Nach mehreren Stunden, so kann man in der “New York Times” lesen, fordern die Amerikaner Luftunterstützung an. Das Haus des gegnerischen Kommandeurs soll zerstört werden. Als alles vorbei ist, sind die Taliban tot. Und nach Angaben der Provinzregierung verlieren an diesem Tag auch zehn Kinder ihr Leben . Fünf Frauen sollen verletzt worden sein.

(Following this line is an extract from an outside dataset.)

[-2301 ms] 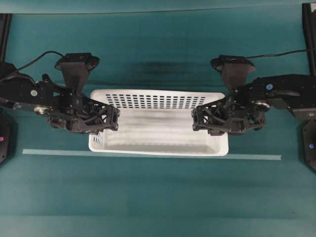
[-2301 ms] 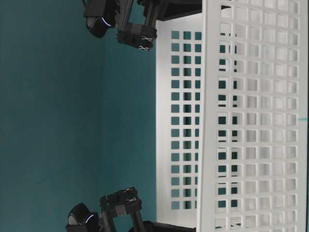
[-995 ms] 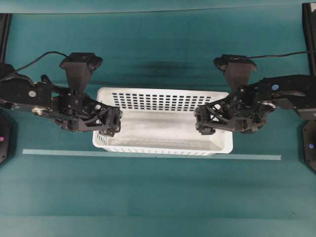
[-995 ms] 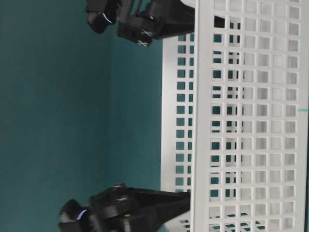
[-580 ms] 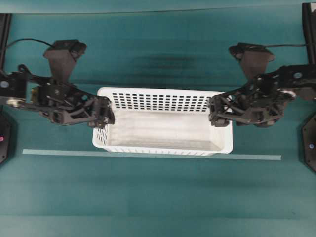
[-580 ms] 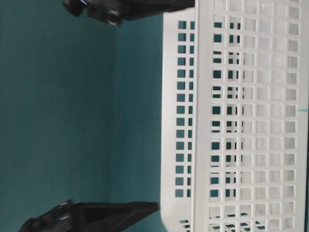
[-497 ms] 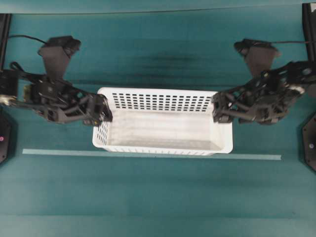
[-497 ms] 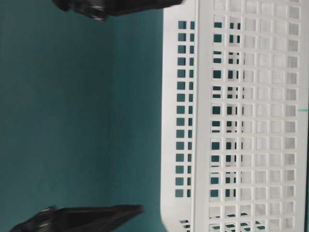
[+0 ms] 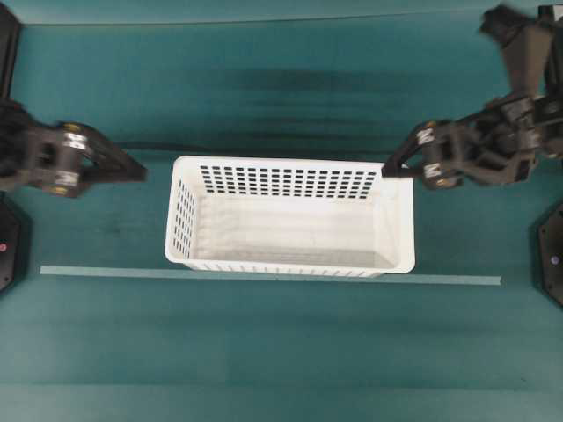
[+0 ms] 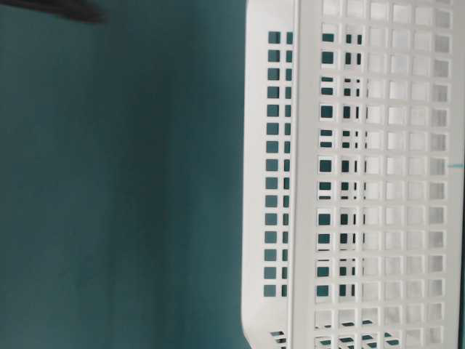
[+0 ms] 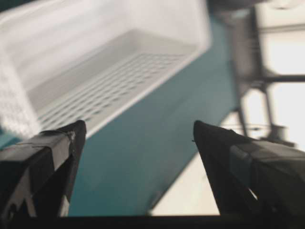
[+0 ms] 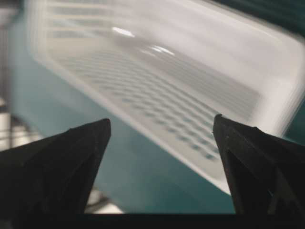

Das ist die Wirklichkeit des Krieges in Afghanistan. Eines Krieges, an dem die Bundeswehr teilnimmt. Und der vollkommen sinnlos ist. Denn Ende 2014 soll ja alles vorüber sein. Die fremden Truppen werden ihre Sachen packen und abziehen. So wie ein Zirkus packt und weiterzieht, wenn das Gastspiel beendet ist.
Aber das hier ist kein Spiel. Es ist in Wahrheit Mord.
Denn nichts anderes als Mord ist ein sinnloser Krieg.
Die Isaf-Truppen, darunter auch die Deutschen, betreiben diesen Krieg mit sinnloser Routine. Es geht nicht mehr um ein Ziel, um Sieg oder Niederlage, um irgendeinen Sinn. Es geht nur noch darum, die Zeit bis zum Abzug totzuschlagen.